= Exercise aim =
The entries that follow include a run beginning at the line with "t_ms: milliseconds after" and ending at the line with "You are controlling"; restate that run word for word and leave the rest out.

= Extracted records =

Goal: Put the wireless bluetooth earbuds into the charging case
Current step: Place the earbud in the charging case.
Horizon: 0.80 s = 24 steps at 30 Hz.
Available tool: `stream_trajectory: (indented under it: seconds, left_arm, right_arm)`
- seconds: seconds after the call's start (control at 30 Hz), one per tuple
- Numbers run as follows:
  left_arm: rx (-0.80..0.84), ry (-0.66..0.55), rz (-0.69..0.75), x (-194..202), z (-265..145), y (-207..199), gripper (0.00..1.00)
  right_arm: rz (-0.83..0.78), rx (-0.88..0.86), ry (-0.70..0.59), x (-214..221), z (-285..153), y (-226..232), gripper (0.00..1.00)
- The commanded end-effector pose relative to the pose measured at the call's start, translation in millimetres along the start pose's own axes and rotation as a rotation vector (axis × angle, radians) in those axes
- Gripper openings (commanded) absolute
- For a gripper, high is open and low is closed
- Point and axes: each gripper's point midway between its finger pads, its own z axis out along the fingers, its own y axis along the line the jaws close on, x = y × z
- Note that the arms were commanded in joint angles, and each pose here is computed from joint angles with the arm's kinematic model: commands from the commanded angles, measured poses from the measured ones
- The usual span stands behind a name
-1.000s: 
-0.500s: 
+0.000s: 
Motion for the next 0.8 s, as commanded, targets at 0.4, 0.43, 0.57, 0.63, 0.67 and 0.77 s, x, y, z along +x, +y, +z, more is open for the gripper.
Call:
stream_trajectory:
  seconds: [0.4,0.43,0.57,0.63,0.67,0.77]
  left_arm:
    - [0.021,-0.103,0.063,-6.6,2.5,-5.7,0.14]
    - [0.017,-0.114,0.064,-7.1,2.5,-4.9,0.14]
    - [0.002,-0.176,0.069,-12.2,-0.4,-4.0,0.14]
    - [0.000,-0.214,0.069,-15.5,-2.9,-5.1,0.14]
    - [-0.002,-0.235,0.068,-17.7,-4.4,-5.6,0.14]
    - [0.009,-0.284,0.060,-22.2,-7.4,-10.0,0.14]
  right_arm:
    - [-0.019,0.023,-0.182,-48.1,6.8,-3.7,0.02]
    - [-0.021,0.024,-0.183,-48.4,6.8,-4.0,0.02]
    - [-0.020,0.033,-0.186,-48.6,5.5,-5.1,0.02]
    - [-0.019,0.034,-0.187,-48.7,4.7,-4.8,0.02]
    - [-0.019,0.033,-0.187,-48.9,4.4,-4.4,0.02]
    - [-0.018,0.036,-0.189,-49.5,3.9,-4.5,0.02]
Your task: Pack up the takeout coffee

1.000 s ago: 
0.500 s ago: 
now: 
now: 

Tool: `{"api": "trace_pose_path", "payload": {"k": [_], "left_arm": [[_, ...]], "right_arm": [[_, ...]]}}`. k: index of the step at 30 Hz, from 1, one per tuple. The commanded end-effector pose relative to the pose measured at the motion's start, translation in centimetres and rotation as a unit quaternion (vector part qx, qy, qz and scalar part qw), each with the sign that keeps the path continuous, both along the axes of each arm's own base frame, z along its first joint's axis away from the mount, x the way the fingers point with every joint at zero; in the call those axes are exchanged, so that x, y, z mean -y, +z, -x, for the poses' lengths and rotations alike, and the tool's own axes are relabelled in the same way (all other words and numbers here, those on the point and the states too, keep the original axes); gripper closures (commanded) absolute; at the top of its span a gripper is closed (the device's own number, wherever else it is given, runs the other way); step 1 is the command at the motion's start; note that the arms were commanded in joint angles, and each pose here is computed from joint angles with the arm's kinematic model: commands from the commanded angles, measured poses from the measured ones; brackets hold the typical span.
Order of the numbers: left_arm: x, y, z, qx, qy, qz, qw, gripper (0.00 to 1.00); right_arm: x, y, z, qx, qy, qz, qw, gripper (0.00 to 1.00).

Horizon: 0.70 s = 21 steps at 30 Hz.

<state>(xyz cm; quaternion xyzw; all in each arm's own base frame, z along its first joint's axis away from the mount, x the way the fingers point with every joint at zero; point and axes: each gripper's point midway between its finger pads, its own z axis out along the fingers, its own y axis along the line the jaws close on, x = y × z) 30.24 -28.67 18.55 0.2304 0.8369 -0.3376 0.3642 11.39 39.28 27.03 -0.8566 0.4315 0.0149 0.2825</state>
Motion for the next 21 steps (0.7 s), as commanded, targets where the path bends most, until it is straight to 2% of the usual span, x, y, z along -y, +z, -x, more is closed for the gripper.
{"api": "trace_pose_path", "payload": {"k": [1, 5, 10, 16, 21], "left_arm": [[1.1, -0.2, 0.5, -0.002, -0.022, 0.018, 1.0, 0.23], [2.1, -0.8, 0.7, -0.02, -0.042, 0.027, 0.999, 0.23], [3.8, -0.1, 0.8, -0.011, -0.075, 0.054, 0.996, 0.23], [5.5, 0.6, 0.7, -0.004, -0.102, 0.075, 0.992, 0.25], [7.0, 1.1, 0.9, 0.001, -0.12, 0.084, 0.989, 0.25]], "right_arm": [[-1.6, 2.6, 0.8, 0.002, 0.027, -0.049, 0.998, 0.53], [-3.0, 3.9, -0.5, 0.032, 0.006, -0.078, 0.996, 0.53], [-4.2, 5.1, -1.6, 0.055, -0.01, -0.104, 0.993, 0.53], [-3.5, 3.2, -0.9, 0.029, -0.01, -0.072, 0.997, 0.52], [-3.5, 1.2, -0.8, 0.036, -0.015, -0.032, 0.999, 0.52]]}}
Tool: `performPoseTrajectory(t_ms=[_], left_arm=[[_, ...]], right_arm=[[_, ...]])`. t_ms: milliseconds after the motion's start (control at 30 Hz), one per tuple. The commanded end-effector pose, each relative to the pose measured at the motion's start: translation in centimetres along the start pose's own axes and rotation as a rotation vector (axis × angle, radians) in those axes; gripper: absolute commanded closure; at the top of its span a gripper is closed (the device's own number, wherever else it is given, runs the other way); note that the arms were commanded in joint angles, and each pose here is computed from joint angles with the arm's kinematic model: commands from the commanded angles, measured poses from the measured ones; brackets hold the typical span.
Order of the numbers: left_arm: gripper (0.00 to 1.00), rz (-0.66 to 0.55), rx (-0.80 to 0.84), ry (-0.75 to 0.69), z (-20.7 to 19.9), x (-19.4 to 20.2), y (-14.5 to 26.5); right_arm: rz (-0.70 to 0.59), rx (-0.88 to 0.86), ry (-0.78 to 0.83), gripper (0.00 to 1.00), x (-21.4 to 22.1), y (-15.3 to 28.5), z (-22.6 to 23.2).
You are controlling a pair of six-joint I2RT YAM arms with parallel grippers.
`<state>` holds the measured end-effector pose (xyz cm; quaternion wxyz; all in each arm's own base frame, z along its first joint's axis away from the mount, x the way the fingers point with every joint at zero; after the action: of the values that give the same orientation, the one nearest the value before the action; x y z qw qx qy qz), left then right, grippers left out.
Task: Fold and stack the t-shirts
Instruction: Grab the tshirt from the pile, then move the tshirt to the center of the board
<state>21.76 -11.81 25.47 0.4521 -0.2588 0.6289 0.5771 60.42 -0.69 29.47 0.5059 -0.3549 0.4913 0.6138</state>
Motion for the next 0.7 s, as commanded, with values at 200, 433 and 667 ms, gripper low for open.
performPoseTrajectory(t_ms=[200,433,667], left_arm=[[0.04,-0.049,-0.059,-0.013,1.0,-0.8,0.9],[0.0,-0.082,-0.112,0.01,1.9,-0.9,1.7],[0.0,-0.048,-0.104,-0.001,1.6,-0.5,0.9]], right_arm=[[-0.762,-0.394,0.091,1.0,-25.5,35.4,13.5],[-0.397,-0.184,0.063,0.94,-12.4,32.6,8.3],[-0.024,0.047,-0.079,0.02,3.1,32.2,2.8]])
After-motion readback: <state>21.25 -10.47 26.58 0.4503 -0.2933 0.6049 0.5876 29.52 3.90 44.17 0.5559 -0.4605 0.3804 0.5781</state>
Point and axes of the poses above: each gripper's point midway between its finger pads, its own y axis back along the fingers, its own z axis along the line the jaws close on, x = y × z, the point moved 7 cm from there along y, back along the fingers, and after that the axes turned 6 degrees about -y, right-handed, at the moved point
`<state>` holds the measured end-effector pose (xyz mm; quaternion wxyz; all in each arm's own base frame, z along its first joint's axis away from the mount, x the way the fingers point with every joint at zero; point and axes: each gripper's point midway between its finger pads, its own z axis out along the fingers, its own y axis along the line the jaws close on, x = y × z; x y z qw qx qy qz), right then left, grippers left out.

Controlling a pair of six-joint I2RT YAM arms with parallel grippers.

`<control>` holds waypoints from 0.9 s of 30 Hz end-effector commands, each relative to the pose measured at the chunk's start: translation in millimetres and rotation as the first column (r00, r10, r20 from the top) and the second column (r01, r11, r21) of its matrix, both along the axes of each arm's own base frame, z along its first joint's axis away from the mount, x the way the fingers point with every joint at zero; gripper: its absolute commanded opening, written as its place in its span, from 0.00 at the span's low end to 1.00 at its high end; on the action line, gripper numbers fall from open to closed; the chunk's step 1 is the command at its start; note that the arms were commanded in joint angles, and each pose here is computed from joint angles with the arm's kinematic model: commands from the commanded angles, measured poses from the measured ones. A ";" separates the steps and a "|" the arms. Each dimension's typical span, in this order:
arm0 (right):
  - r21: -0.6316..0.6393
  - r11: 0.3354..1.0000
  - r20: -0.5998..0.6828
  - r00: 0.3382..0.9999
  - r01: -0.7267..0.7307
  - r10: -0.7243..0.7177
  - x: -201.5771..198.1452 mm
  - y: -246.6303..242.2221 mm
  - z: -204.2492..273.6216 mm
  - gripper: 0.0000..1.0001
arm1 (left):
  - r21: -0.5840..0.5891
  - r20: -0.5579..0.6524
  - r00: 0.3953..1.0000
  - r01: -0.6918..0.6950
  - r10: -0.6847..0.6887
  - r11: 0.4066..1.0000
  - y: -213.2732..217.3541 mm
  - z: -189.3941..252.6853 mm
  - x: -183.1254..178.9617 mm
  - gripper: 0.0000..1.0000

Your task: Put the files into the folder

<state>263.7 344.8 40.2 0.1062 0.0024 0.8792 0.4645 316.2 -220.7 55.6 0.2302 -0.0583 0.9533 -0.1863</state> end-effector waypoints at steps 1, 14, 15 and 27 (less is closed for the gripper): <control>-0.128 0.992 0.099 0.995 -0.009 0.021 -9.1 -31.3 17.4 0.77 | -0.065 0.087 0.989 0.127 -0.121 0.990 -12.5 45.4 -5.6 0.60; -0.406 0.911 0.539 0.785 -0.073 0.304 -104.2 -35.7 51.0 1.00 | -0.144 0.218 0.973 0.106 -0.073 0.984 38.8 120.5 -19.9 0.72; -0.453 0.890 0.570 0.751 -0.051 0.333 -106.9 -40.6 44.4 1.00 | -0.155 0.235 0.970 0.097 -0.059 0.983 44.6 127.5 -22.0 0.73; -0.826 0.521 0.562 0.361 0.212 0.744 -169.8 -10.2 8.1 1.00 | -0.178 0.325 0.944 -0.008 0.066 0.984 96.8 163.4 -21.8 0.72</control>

= Task response =
Tool: `performPoseTrajectory(t_ms=[_], left_arm=[[_, ...]], right_arm=[[_, ...]])`. t_ms: milliseconds after the motion's start (control at 30 Hz), one per tuple. The commanded end-effector pose, each relative to the pose measured at the motion's start: translation in centimetres along the start pose's own axes and rotation as a rotation vector (axis × angle, radians) in those axes; gripper: absolute commanded closure; at the top of its span a gripper is closed (the device's own number, wherever else it is given, runs the other way); note that the arms were commanded in joint angles, and each pose here is computed from joint angles with the arm's kinematic model: commands from the commanded angles, measured poses from the measured ones; brackets hold the typical span.
Order of the numbers: left_arm: gripper (0.00 to 1.00), rz (-0.66 to 0.55), rx (-0.80 to 0.84), ry (-0.75 to 0.69), z (-20.7 to 19.9), x (-19.4 to 20.2), y (-14.5 to 26.5); right_arm: rz (-0.70 to 0.59), rx (-0.88 to 0.86), ry (-0.78 to 0.83), gripper (0.00 to 1.00), x (-21.4 to 22.1), y (-15.3 to 28.5), z (-22.6 to 23.2).
You are controlling a pair of six-joint I2RT YAM arms with parallel grippers.

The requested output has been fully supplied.